What is expected: Transcribe the listing word for word. Begin at its first line and end with the line containing "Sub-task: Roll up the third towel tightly".

━━━━━━━━

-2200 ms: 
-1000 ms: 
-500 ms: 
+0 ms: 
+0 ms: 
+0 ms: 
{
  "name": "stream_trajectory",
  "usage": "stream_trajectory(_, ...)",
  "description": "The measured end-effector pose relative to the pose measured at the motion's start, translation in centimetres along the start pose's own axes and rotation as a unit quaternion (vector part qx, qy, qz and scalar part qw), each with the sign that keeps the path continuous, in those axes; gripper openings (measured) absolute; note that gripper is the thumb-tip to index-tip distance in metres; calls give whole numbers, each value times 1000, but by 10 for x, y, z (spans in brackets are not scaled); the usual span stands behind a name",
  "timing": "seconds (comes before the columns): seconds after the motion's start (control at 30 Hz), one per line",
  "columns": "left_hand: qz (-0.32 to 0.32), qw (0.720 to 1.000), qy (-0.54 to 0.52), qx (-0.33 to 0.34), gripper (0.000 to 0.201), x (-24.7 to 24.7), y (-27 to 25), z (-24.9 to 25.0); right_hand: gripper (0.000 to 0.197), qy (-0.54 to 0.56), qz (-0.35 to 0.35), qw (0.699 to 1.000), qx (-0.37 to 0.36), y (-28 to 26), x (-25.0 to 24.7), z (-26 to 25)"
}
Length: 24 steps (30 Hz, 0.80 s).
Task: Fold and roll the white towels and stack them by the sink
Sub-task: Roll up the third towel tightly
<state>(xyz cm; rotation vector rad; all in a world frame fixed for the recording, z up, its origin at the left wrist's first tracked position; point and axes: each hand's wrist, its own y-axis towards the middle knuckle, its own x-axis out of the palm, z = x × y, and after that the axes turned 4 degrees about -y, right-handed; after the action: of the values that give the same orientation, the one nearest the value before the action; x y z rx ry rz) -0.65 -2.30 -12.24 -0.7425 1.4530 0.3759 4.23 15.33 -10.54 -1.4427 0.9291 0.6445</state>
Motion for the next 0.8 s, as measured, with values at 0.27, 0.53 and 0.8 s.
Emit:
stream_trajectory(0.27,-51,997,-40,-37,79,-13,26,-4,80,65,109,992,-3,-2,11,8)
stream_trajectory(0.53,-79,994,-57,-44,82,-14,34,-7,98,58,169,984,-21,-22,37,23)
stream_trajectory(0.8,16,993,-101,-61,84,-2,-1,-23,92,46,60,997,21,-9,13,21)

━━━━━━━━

Response to the task:
-2200 ms: 
-1000 ms: 
-500 ms: 
+0 ms: 
+0 ms: 
+0 ms: 
{
  "name": "stream_trajectory",
  "usage": "stream_trajectory(_, ...)",
  "description": "The measured end-effector pose relative to the pose measured at the motion's start, translation in centimetres along the start pose's own axes and rotation as a unit quaternion (vector part qx, qy, qz and scalar part qw), each with the sign that keeps the path continuous, in those axes; gripper openings (measured) absolute; note that gripper is the thumb-tip to index-tip distance in metres; calls give whole numbers, each value times 1000, but by 10 for x, y, z (spans in brackets are not scaled); the usual span stands behind a name",
  "timing": "seconds (comes before the columns): seconds after the motion's start (control at 30 Hz), one per line",
  "columns": "left_hand: qz (-0.32 to 0.32), qw (0.720 to 1.000), qy (-0.54 to 0.52), qx (-0.33 to 0.34), gripper (0.000 to 0.201), x (-24.7 to 24.7), y (-27 to 25), z (-24.9 to 25.0); right_hand: gripper (0.000 to 0.197), qy (-0.54 to 0.56), qz (-0.35 to 0.35), qw (0.699 to 1.000), qx (-0.37 to 0.36), y (-28 to 26), x (-25.0 to 24.7), z (-26 to 25)"
}
Length: 24 steps (30 Hz, 0.80 s).
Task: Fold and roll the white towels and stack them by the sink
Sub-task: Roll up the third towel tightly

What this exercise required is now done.